The accuracy of 88.88% was achieved using the k-fold random subsampling method. Model performance was used for 27 compounds in the testing set, of which, the phase of 18 compounds was correctly predicted, and 9 compounds were not correctly predicted based on the confusion matrix.

The proposed approach predicts the phase of unseen data. It was compared with six other methods, as shown in Figure 5. The Fast Large Margin model has one-fifth of the accuracy of the proposed approach, which had the worst accuracy in phase prediction. The Support Vector Machine (SVM) and Naïve Bayes model perform the prediction with equal accuracy, which is about twice that of the Fast Large Margin model. The SVM performed classification and regression in supervised learning. The Naïve Bayes Model is conditional-probability-based. The phase prediction by the Logistic Regression model is better than the Fast Large Margin model, the SVM, and the Naïve Bayes model. The Logistic Regression model predicts about 50% less accurately than the proposed approach. The Logistic Regression Model is proper for Boolean variables. The four mentioned methods have less than half the accuracy of the proposed approach. The Random Forest model and Generalized Linear model perform 11% and 19% less accurately than proposed approach. The Generalized Linear Model is linear regression generalization for data that do not have normal distribution. A regression is a hybrid learning method for the classification of data that are too great in number for a decision tree. The structure of a decision tree for learning time and classification is independent of the Random Forest model. The proposed approach outperforms all of the other methods supremely. The comparison in Figure 5 shows the proposed approach has a higher accuracy as compared to the other methods.
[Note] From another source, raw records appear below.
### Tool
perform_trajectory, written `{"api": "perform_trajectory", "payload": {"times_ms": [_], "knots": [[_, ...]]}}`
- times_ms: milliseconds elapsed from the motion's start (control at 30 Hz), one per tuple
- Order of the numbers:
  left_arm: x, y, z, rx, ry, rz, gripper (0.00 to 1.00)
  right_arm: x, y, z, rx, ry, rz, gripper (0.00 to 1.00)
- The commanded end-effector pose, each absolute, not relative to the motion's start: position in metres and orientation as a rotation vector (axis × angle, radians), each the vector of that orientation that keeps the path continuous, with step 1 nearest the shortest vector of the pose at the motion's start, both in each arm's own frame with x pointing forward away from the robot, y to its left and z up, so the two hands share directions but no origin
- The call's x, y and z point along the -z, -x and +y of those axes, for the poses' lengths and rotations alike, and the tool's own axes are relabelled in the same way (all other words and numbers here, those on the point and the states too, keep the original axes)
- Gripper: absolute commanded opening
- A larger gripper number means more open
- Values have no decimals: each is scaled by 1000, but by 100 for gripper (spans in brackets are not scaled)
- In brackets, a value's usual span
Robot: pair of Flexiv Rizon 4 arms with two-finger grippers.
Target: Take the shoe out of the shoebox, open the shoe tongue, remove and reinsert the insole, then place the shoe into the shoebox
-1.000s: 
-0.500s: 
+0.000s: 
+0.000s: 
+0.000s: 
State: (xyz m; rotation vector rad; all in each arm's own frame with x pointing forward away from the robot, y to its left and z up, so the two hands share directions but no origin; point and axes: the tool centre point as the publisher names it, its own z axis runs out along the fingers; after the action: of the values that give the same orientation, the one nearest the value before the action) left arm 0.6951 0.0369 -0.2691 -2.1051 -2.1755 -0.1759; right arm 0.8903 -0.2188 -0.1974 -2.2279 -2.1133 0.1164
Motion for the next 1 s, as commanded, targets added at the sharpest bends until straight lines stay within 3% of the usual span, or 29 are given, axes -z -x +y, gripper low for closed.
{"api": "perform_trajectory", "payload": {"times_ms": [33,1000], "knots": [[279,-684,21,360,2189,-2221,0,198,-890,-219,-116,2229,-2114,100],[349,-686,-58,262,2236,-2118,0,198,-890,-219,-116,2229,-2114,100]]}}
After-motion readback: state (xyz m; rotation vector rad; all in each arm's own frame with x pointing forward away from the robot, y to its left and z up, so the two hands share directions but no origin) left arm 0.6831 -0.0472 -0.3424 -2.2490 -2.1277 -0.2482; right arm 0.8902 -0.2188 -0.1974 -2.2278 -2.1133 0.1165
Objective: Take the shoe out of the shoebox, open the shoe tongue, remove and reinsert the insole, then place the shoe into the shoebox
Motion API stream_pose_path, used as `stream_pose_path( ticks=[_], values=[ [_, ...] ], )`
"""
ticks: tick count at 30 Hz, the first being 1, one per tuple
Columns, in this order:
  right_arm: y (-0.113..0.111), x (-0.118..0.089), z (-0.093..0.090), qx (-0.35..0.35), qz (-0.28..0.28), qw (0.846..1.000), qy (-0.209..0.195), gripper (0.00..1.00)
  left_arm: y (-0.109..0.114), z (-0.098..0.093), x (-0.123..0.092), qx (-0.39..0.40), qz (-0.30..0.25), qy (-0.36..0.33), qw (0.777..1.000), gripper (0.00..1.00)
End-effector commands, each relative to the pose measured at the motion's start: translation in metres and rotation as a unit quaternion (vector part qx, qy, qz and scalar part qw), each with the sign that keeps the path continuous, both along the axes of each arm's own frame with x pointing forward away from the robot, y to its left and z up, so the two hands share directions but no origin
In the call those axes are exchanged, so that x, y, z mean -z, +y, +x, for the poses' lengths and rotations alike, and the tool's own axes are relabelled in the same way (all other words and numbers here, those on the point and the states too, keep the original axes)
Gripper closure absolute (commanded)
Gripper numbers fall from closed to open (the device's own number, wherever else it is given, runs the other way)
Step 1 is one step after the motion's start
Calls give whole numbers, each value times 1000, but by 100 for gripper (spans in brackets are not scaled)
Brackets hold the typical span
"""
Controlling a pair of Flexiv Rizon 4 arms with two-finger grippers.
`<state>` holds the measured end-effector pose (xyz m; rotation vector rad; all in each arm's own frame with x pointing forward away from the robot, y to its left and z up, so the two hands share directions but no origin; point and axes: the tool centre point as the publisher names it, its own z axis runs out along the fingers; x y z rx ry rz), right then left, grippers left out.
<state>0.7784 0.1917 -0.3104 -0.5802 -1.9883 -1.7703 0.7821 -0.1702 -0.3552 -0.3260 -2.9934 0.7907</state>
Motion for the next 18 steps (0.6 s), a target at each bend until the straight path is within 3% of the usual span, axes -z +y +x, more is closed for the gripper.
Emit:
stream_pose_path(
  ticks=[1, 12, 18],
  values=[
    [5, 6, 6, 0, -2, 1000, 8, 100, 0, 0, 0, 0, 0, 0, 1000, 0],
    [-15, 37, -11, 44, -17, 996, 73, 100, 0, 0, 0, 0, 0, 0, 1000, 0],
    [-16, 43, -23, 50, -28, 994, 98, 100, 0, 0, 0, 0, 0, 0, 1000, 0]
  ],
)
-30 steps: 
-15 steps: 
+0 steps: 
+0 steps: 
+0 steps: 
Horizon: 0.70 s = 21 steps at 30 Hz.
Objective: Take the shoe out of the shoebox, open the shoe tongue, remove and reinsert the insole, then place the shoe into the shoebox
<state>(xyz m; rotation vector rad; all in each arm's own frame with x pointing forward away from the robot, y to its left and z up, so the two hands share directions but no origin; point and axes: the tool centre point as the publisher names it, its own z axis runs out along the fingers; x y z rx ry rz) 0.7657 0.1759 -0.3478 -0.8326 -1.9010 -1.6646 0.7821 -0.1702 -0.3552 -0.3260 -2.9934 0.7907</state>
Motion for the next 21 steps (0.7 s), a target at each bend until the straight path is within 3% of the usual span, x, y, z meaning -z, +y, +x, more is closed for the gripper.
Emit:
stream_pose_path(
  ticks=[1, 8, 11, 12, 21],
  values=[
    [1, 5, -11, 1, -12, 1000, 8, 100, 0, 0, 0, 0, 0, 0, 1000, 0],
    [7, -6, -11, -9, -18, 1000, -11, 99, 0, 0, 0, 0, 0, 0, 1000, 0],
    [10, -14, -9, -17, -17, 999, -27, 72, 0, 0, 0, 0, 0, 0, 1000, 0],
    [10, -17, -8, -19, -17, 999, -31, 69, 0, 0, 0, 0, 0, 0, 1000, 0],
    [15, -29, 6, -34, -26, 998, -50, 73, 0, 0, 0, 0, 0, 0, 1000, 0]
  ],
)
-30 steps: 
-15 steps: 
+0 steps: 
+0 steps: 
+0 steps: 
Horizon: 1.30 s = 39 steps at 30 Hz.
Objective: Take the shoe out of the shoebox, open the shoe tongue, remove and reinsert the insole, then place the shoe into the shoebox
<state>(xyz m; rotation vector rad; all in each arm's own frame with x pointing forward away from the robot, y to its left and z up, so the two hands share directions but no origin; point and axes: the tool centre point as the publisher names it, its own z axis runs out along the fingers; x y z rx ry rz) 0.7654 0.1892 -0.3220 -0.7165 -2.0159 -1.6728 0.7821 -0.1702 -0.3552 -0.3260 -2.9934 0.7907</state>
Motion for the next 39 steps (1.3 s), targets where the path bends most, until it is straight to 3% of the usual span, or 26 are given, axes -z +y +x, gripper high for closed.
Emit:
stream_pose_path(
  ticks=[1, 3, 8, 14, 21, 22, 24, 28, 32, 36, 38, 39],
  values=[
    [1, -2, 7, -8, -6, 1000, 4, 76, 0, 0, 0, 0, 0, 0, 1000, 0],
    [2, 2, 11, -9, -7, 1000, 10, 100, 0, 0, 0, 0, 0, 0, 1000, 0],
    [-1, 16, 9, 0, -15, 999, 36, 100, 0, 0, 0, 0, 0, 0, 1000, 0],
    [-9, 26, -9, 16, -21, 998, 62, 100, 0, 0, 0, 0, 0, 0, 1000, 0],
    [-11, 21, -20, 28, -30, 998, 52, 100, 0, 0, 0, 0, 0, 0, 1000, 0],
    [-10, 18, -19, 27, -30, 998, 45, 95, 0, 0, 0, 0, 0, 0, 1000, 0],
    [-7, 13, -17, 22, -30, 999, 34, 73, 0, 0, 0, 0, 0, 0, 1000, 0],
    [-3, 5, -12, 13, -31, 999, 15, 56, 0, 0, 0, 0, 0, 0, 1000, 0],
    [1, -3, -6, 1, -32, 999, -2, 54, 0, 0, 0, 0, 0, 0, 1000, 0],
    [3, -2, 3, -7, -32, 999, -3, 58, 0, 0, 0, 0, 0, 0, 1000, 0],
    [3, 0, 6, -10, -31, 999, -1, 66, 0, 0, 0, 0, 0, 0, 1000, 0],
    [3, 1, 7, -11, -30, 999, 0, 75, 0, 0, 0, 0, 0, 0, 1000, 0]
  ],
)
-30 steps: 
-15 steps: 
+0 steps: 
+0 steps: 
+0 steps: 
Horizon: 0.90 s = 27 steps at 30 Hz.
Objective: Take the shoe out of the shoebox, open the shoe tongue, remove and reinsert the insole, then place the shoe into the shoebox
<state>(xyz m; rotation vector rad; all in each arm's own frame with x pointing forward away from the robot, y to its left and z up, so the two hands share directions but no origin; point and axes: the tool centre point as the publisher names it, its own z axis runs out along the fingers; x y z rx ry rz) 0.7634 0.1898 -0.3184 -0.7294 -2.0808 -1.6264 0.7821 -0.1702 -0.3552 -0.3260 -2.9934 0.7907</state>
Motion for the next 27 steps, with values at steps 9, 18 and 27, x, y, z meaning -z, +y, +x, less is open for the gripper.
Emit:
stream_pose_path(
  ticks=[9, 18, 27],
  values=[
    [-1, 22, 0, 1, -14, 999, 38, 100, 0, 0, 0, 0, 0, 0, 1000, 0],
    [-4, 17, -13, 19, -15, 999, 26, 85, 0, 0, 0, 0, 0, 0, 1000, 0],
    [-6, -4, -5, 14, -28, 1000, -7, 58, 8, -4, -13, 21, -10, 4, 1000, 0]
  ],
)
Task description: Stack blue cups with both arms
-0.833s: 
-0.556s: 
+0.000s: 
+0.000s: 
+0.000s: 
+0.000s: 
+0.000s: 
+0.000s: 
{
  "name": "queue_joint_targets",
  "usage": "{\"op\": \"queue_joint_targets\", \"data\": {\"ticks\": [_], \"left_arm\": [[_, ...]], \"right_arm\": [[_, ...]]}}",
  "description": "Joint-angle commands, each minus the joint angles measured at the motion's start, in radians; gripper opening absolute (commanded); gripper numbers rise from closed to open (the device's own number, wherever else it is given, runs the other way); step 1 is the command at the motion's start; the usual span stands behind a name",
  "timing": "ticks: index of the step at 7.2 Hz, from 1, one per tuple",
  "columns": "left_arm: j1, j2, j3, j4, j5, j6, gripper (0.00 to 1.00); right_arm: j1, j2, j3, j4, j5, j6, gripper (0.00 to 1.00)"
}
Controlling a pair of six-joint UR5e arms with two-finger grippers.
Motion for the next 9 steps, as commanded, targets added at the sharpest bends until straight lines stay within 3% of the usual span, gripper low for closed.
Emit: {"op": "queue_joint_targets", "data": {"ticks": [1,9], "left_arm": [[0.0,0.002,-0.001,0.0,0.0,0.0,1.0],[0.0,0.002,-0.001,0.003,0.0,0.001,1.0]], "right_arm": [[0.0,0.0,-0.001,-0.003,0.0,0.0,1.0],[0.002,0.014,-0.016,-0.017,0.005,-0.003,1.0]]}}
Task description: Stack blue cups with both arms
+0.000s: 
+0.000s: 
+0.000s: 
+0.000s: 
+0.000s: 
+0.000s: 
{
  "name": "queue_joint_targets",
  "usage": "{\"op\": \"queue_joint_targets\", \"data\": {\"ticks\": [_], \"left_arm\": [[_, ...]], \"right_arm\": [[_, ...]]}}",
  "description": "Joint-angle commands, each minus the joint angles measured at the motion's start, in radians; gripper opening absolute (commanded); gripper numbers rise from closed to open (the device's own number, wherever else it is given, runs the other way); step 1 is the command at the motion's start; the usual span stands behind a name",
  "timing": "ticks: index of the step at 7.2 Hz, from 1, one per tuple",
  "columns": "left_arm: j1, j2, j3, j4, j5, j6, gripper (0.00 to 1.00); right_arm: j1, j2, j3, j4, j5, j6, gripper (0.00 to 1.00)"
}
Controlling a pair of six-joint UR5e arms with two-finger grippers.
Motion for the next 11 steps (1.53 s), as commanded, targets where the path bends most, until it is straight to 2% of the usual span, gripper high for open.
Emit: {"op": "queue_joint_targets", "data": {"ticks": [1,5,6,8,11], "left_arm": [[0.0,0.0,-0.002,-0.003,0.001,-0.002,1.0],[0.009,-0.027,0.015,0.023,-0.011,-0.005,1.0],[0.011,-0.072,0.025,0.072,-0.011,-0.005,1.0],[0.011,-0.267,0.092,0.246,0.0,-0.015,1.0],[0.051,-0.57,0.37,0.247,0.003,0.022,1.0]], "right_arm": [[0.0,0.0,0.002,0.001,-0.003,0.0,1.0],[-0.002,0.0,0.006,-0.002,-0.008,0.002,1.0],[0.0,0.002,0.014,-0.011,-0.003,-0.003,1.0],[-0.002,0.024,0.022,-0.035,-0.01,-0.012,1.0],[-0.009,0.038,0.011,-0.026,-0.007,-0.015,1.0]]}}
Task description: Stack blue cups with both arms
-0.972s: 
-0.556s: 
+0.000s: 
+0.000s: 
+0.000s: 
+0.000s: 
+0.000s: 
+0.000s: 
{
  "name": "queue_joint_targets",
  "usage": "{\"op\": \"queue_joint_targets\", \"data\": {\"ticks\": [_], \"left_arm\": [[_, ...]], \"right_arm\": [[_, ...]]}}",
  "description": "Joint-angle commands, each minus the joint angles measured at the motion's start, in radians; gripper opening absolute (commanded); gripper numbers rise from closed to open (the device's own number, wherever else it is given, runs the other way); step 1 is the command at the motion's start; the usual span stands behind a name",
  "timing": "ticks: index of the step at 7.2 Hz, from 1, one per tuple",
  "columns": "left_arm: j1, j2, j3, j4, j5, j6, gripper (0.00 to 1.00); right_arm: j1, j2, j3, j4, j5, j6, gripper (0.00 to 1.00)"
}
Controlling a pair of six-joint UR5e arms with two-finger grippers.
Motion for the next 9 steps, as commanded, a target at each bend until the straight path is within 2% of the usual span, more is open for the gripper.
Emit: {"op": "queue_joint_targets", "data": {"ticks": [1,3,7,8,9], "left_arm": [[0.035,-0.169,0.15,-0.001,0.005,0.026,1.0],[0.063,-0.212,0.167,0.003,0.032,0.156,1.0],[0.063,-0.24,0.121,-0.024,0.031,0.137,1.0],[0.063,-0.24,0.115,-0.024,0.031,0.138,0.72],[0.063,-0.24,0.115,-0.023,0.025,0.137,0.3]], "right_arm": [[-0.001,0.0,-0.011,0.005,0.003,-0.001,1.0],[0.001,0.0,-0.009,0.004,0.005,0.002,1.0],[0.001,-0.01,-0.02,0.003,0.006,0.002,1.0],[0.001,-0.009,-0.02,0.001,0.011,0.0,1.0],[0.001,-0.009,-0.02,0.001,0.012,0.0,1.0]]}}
4. Conclusions and Future Directions

In this study, ML methods using the HEA interaction network were improved for phase prediction. A method presented in this study predicted the phase using the KNN algorithm based on a graph. The proposed approach was compared with six other methods, and the accuracy (88.88%) of the proposed approach was considerably higher than that of the others. The phase prediction with the proposed method was about 11% and 19% more accurate than the Generalized Linear model and Random Forest model, respectively. The HEA compound design and feature selection has potential scope. The compound phase expresses the state of matter that is affected in determining their application. The conclusions are explained as follows: (i) the proposed approach employed the HEA interaction network for phase prediction; (ii) neighbors with strong connections have more similarity to the target compound for prediction; (iii) the learning performance of the proposed approach is comparable to other ML methods; (iv) finally, phases were predicted and validated. The proposed approach is scalable on different datasets with accuracy preservation. Our future work will focus principally on raising the efficiency of the ML methods for HEA phase prediction and connection prediction.